中身は無く塩気で甘みが増したご飯がふんわりと解ける、おかずとの相性も良いので美味い。
「うん、この塩加減がご飯の甘さを引き立てるし、握られてる力も絶妙、口の中で解けるのがまた美味しさを際立たせるね」
そう言うと恥ずかしそうにする蕾。
「じゃあ次はこの胡麻和えにしようかな……」
さやえんどうの胡麻和えを口に放り込む、爽やかな胡麻の風味とシャキッとしたさやえんどうの触感と豆の触感が後追いで来る、筋も丁寧に取られてるので非常に食べやすい。

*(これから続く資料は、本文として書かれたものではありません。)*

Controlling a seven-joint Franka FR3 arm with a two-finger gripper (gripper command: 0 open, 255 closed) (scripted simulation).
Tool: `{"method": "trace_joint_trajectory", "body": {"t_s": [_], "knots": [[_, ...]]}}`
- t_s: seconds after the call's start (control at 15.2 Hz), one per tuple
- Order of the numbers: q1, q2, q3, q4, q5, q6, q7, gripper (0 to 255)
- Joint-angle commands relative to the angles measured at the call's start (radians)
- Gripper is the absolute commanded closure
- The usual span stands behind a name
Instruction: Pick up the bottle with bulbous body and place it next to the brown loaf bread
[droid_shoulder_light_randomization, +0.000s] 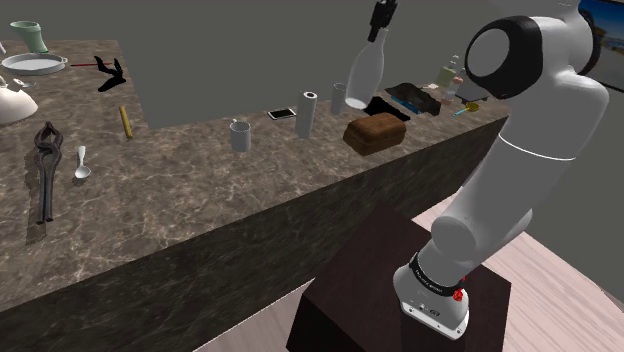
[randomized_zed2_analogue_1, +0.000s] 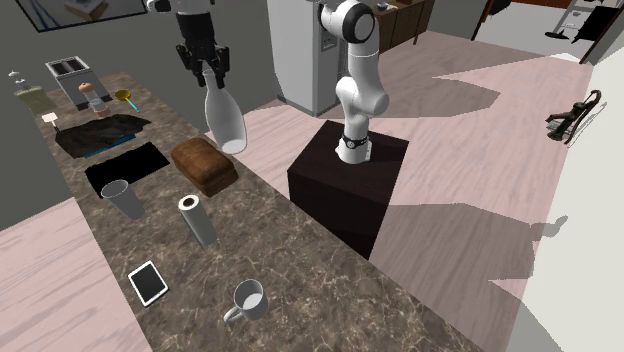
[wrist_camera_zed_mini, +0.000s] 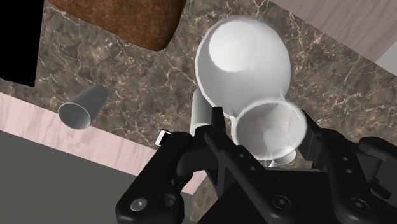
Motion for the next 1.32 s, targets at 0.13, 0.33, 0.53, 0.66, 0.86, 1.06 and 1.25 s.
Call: {"method": "trace_joint_trajectory", "body": {"t_s": [0.13, 0.33, 0.53, 0.66, 0.86, 1.06, 1.25], "knots": [[0.008, -0.044, 0.003, -0.120, -0.011, 0.078, -0.001, 255], [0.011, -0.065, 0.005, -0.190, -0.016, 0.127, -0.002, 255], [0.014, -0.083, 0.006, -0.253, -0.020, 0.174, -0.003, 255], [0.015, -0.092, 0.007, -0.293, -0.022, 0.204, -0.004, 255], [0.017, -0.104, 0.008, -0.349, -0.024, 0.248, -0.006, 255], [0.018, -0.113, 0.009, -0.401, -0.025, 0.292, -0.008, 255], [0.019, -0.120, 0.010, -0.450, -0.026, 0.334, -0.010, 255]]}}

「うん、さやえんどうの胡麻和えは初めて食べたけど凄く美味しいね、丁寧に筋も取られてるしこれは無限に食べれるよ……」
次々食べていると藍那が顔を赤らめながらも嬉しそうにする。
「じゃあ次は卵焼きを……」
黄色く彩を与えている卵焼きを箸で掴み一口で食べる、出汁のうま味にほんのりとやさしい甘さが来る、卵自体もふんわりと巻かれていて本当に時間が経ったのか不思議なくらいだ。
「卵もふわふわで、ほんのり甘みがあるのが良いね、これは凄い美味しい」
そう言うと真白の顔が喜びに変わる。
「というか、皆食べないの? 食べちゃうよ?」
「あっ食べます食べます!」
「そ~だねぇ~早く食べよぉ~」
「あーお腹ペコペコ!」
「美味しいですね~」
おかずもさっきの以外に沢山あって、かなりの量があったのだが5人でぺろりと食べてしまった。
「はぁ……満足……」
「ですね~とても美味しかったです~」
「そうだねぇ~頑張った甲斐があるよぉ~」
「うん! 作って良かった!」
「はい、皆さん食後のお茶です」
そう言って真白がお茶をカップに入れて出してきてくれた。